## Problem statement
Could you set down the listing below exactly, leaving out its pictures?

## Entries provided

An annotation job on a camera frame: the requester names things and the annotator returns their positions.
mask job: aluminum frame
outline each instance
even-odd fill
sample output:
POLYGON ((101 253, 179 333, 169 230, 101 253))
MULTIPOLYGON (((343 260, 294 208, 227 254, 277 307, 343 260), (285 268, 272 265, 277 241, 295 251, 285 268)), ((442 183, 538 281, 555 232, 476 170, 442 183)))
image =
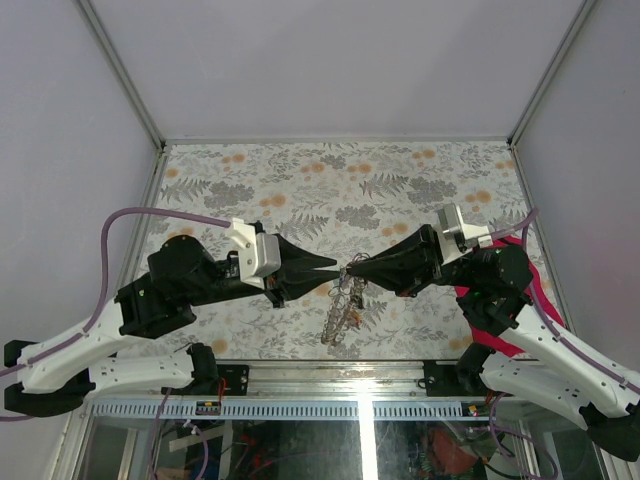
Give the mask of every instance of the aluminum frame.
MULTIPOLYGON (((160 195, 160 189, 162 188, 162 179, 164 178, 170 153, 171 146, 167 145, 161 152, 156 154, 153 169, 151 170, 142 195, 141 207, 153 207, 156 204, 158 195, 160 195)), ((133 233, 131 234, 131 239, 125 252, 122 268, 120 269, 120 275, 118 276, 118 288, 127 283, 131 283, 135 279, 150 221, 151 215, 137 215, 133 233)))
POLYGON ((78 8, 80 16, 87 24, 96 44, 104 54, 105 61, 120 84, 122 93, 129 101, 131 108, 133 109, 136 117, 138 117, 138 120, 149 137, 149 140, 151 140, 151 143, 153 143, 156 149, 161 151, 164 147, 165 139, 153 120, 153 117, 149 113, 149 110, 147 110, 146 105, 142 101, 140 93, 138 93, 138 89, 133 83, 133 80, 131 80, 129 72, 122 63, 122 60, 120 59, 120 56, 118 55, 118 52, 116 51, 116 48, 113 45, 104 24, 102 23, 102 20, 100 20, 98 12, 93 6, 93 3, 91 0, 73 0, 73 3, 78 8))
MULTIPOLYGON (((522 191, 524 193, 524 201, 527 204, 529 210, 533 208, 535 205, 533 201, 533 197, 531 195, 531 188, 529 187, 529 183, 527 178, 524 176, 524 170, 522 167, 522 161, 520 160, 520 156, 518 155, 518 147, 517 145, 511 145, 510 147, 511 158, 516 165, 516 171, 518 172, 518 180, 520 181, 520 186, 522 187, 522 191)), ((551 254, 551 249, 549 248, 549 241, 547 240, 547 236, 544 233, 544 228, 542 227, 542 222, 538 221, 538 219, 534 220, 535 228, 533 232, 538 240, 538 245, 540 245, 540 250, 542 254, 545 256, 547 260, 547 269, 548 273, 551 276, 551 284, 553 287, 553 293, 558 300, 560 307, 560 314, 567 324, 568 329, 571 332, 576 331, 575 323, 573 321, 573 317, 571 316, 571 310, 569 310, 569 304, 567 302, 567 297, 564 294, 564 290, 562 289, 562 285, 560 283, 560 278, 558 276, 558 269, 556 268, 556 264, 553 261, 553 255, 551 254)))
POLYGON ((87 448, 88 433, 94 417, 87 415, 88 405, 71 413, 67 428, 62 433, 58 457, 50 472, 51 479, 75 479, 80 473, 80 460, 87 448))
POLYGON ((138 431, 134 428, 127 429, 127 438, 124 443, 124 452, 122 461, 120 462, 120 470, 118 471, 118 480, 129 480, 129 472, 131 471, 131 463, 133 462, 133 450, 136 447, 138 439, 138 431))
POLYGON ((591 17, 591 14, 595 11, 595 7, 600 3, 601 0, 583 0, 578 12, 573 17, 569 28, 567 29, 564 37, 560 41, 560 45, 556 49, 549 65, 542 75, 542 78, 538 82, 535 90, 533 91, 533 95, 531 99, 527 103, 520 119, 516 123, 513 131, 509 135, 507 143, 510 145, 517 145, 522 135, 524 134, 529 122, 533 118, 540 105, 540 102, 545 96, 545 93, 549 89, 551 83, 553 83, 553 79, 556 77, 560 67, 564 63, 567 58, 568 53, 571 50, 571 47, 575 43, 575 40, 580 35, 582 28, 586 25, 587 21, 591 17))

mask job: floral patterned surface
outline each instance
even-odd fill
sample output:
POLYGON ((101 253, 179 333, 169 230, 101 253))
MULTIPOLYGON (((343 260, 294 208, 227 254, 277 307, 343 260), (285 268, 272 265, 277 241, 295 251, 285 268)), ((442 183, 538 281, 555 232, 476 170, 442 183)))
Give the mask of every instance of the floral patterned surface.
MULTIPOLYGON (((300 247, 346 264, 376 254, 446 203, 467 222, 499 229, 526 213, 514 163, 502 142, 175 145, 157 206, 229 219, 261 220, 300 247)), ((214 258, 231 249, 222 229, 155 218, 144 255, 189 234, 214 258)), ((530 255, 553 293, 540 250, 530 255)), ((147 269, 146 261, 139 273, 147 269)), ((198 320, 124 356, 160 355, 199 341, 221 358, 397 360, 459 357, 471 342, 453 288, 431 287, 415 299, 370 285, 360 330, 338 346, 320 343, 330 306, 324 284, 286 308, 265 297, 194 309, 198 320)))

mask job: white wall
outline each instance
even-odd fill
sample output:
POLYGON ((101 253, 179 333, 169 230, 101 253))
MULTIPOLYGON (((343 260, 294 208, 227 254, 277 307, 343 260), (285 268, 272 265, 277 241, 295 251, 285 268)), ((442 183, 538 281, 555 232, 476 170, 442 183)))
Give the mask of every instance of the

## Task result
An annotation job on a camera frame: the requester names things and the annotator returns their positions.
mask job: aluminum frame
outline each instance
even-odd fill
sample output:
POLYGON ((101 253, 179 333, 169 230, 101 253))
MULTIPOLYGON (((343 260, 294 208, 227 254, 277 307, 343 260), (285 268, 272 265, 277 241, 295 251, 285 268)), ((442 183, 538 281, 555 232, 476 170, 442 183)))
image =
Give the mask of every instance of the aluminum frame.
MULTIPOLYGON (((160 195, 160 189, 162 188, 162 179, 164 178, 170 153, 171 146, 167 145, 161 152, 156 154, 153 169, 151 170, 142 195, 141 207, 153 207, 156 204, 158 195, 160 195)), ((133 233, 131 234, 131 239, 125 252, 122 268, 120 269, 120 275, 118 276, 118 288, 127 283, 131 283, 135 279, 150 221, 151 215, 137 215, 133 233)))
POLYGON ((78 8, 80 16, 87 24, 96 44, 104 54, 105 61, 120 84, 122 93, 129 101, 131 108, 133 109, 136 117, 138 117, 138 120, 149 137, 149 140, 151 140, 151 143, 153 143, 156 149, 161 151, 164 147, 165 139, 153 120, 153 117, 149 113, 149 110, 147 110, 146 105, 142 101, 140 93, 138 93, 138 89, 133 83, 133 80, 131 80, 129 72, 122 63, 122 60, 120 59, 120 56, 118 55, 118 52, 116 51, 116 48, 113 45, 104 24, 102 23, 102 20, 100 20, 98 12, 93 6, 93 3, 91 0, 73 0, 73 3, 78 8))
MULTIPOLYGON (((522 191, 524 193, 524 201, 527 204, 529 210, 533 208, 535 205, 533 201, 533 197, 531 195, 531 188, 529 187, 529 183, 527 178, 524 176, 524 170, 522 167, 522 161, 520 160, 520 156, 518 155, 518 147, 517 145, 511 145, 510 147, 511 158, 516 165, 516 171, 518 172, 518 180, 520 181, 520 186, 522 187, 522 191)), ((551 254, 551 249, 549 248, 549 241, 547 240, 547 236, 544 233, 544 228, 542 227, 542 222, 538 221, 538 219, 534 220, 535 228, 533 232, 538 240, 538 245, 540 245, 540 250, 542 254, 545 256, 547 260, 547 269, 548 273, 551 276, 551 284, 553 287, 553 293, 558 300, 560 307, 560 314, 567 324, 568 329, 571 332, 576 331, 575 323, 573 321, 573 317, 571 316, 571 310, 569 310, 569 304, 567 302, 567 297, 564 294, 564 290, 562 289, 562 285, 560 283, 560 278, 558 276, 558 269, 556 268, 556 264, 553 261, 553 255, 551 254)))
POLYGON ((87 448, 88 433, 94 417, 87 415, 88 405, 71 413, 67 428, 62 433, 58 457, 50 472, 51 479, 75 479, 80 473, 80 460, 87 448))
POLYGON ((138 431, 134 428, 127 429, 127 438, 124 443, 124 452, 122 461, 120 462, 120 470, 118 471, 118 480, 129 480, 129 472, 131 471, 131 463, 133 462, 133 450, 136 447, 138 439, 138 431))
POLYGON ((591 17, 591 14, 595 11, 595 7, 600 3, 601 0, 583 0, 578 12, 573 17, 569 28, 567 29, 564 37, 560 41, 560 45, 556 49, 549 65, 542 75, 542 78, 538 82, 535 90, 533 91, 533 95, 531 99, 527 103, 520 119, 516 123, 513 131, 509 135, 507 143, 510 145, 517 145, 522 135, 524 134, 529 122, 533 118, 540 105, 540 102, 545 96, 545 93, 549 89, 551 83, 553 83, 553 79, 556 77, 560 67, 564 63, 567 58, 568 53, 571 50, 571 47, 575 43, 575 40, 580 35, 582 28, 586 25, 587 21, 591 17))

mask job: floral patterned surface
outline each instance
even-odd fill
sample output:
POLYGON ((101 253, 179 333, 169 230, 101 253))
MULTIPOLYGON (((343 260, 294 208, 227 254, 277 307, 343 260), (285 268, 272 265, 277 241, 295 251, 285 268)), ((442 183, 538 281, 555 232, 476 170, 442 183)))
Give the mask of every instance of the floral patterned surface.
MULTIPOLYGON (((300 247, 346 264, 376 254, 446 203, 467 222, 499 229, 526 213, 514 163, 502 142, 175 145, 157 206, 229 219, 261 220, 300 247)), ((214 258, 231 249, 222 229, 155 218, 144 255, 189 234, 214 258)), ((530 255, 553 293, 540 250, 530 255)), ((147 269, 146 261, 139 273, 147 269)), ((198 320, 124 356, 160 355, 199 341, 221 358, 397 360, 459 357, 471 342, 453 288, 431 287, 415 299, 370 285, 360 330, 338 346, 320 343, 330 306, 324 284, 286 308, 265 297, 194 309, 198 320)))

mask job: white wall
outline each instance
even-odd fill
sample output:
POLYGON ((101 253, 179 333, 169 230, 101 253))
MULTIPOLYGON (((343 260, 294 208, 227 254, 277 307, 343 260), (285 268, 272 265, 277 241, 295 251, 285 268)), ((442 183, 538 281, 555 232, 476 170, 442 183)))
Give the mask of every instance of the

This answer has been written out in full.